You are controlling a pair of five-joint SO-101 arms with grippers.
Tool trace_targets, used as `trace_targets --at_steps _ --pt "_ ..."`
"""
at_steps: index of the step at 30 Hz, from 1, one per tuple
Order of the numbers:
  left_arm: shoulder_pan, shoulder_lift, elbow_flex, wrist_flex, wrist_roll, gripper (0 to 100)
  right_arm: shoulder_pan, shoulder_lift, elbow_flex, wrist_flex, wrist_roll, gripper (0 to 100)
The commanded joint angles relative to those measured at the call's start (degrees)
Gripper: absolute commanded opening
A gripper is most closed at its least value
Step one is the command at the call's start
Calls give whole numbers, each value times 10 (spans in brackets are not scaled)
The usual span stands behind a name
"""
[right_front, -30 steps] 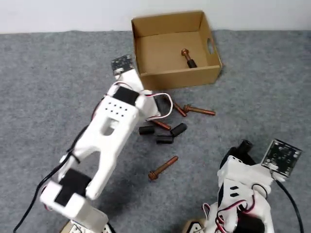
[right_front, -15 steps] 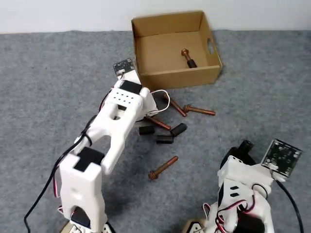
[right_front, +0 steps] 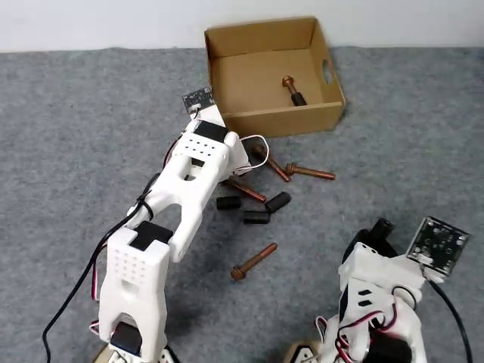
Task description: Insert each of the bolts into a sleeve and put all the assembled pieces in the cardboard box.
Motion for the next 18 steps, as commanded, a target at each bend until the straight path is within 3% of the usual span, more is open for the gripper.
trace_targets --at_steps 1,13,18 --pt "-1 20 -7 5 4 130 4 -2 -3 5 7 8" --pt "25 27 -110 156 4 130 3 -2 4 1 7 8" --pt "30 27 -111 149 4 130 3 -2 4 0 7 8"
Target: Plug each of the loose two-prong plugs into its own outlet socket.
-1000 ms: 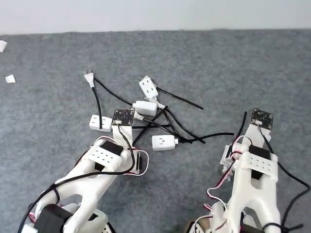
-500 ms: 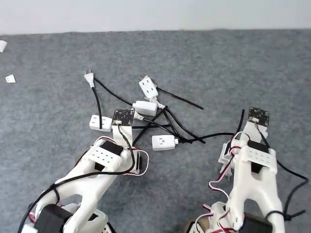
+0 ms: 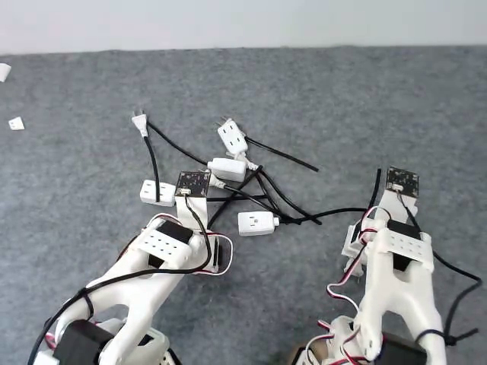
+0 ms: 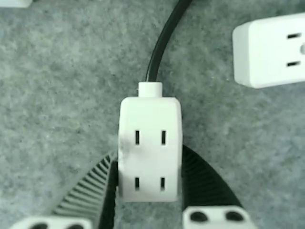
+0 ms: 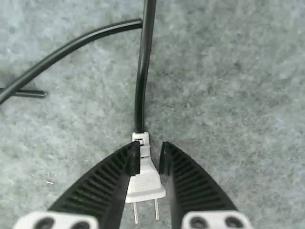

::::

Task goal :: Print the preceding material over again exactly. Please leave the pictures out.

Task result ::
You are controlling a pair of five-joint SO-101 arms with grippers.
Tool trace_targets, used as `trace_targets --at_steps _ --pt "_ ..."`
"""
at_steps: index of the step at 30 Hz, from 1, one per tuple
Order of the numbers:
  left_arm: shoulder_pan, shoulder_lift, elbow_flex, wrist_flex, wrist_roll, gripper (0 to 100)
  right_arm: shoulder_pan, shoulder_lift, elbow_flex, wrist_flex, wrist_roll, gripper (0 to 100)
The commanded joint angles relative to those measured at the call's start (degrees)
Gripper: absolute commanded opening
A gripper is most closed at its least value
Step one is the command at the call's start
Calls give whole numbers, each value times 10 (spans in brackets are not scaled)
The usual span stands behind a name
"""
[right_front, -30 steps] 
[right_front, -15 steps] 
[right_front, +0 steps] 
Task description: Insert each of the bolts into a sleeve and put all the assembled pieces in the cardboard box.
Motion for the next 18 steps, as commanded, a target at each bend until the straight path is within 3% of the usual span, more is open for the gripper.
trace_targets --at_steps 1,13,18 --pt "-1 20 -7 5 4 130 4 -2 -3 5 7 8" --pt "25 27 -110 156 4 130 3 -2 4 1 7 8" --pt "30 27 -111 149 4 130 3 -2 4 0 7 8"
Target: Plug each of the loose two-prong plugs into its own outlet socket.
-1000 ms: 
-500 ms: 
+0 ms: 
+0 ms: 
+0 ms: 

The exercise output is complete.